An alerting via email technique is provided in this article for being notified on long running SQL Agent jobs.
Problem
When you have to manage hundreds of scheduled jobs on busy production servers, inevitably situations arise when jobs take too long to complete, causing substantial waits or affecting the performance of other processes. We want to know when a job started taking too long before we even dive deeper into investigating the causes of the degradation. Some jobs are not just taking a long time to complete, but they may be taking a longer time than they normally used take to complete.
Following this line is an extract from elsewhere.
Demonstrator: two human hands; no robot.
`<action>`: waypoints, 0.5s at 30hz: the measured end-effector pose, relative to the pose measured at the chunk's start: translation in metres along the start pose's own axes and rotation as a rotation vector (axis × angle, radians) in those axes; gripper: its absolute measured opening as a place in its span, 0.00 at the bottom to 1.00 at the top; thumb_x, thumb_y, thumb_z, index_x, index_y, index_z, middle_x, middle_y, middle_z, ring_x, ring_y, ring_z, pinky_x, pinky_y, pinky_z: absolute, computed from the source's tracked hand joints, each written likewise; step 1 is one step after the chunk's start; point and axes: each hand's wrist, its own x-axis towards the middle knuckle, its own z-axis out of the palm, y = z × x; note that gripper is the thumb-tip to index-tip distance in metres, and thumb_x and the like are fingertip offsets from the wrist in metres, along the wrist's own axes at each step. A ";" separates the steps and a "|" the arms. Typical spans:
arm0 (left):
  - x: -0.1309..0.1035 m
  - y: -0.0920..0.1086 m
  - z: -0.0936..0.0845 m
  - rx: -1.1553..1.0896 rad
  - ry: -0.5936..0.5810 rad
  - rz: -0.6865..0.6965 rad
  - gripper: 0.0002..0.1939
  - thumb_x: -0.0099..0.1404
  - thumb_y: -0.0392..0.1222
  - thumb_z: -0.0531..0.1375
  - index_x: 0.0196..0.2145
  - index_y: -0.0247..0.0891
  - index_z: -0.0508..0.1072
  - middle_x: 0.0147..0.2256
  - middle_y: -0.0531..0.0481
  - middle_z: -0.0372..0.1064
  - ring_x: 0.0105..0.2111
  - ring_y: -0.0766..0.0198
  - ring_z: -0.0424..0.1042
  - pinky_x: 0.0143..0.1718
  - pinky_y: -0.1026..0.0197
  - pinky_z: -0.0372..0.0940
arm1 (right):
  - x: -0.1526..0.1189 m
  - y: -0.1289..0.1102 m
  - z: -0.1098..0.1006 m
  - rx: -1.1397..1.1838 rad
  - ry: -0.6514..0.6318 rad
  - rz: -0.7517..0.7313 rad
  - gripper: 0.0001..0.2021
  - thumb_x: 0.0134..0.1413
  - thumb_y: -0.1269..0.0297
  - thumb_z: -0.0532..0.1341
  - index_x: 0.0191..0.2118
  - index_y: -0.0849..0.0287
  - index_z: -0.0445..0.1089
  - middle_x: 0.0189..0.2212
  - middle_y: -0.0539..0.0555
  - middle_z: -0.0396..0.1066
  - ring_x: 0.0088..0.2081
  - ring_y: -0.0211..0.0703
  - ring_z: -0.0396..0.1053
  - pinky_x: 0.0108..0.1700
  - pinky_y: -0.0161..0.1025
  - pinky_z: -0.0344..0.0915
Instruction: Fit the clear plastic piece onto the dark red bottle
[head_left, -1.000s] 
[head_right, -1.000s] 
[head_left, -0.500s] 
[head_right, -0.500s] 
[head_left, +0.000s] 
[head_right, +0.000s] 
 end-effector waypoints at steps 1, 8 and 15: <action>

Which jobs are regressing in performance? Is the slow job now consistently becoming a problem or is it a one-time occurrence? When there is a need to investigate a job, often within time constraints, the runtime duration is the number one metric to consider, before anything else in our analysis.
In order to compare the current run time with the duration of the previous executions for the same job, we would usually look at the job’s history for the previous runtime and see that the current runtime is longer than several previous durations. Yet if you manage 500 jobs as a DBA, Developer, or DevOps Engineer, the task of investigating one job at a time may take you half a day and still not bring you closer to a conclusion.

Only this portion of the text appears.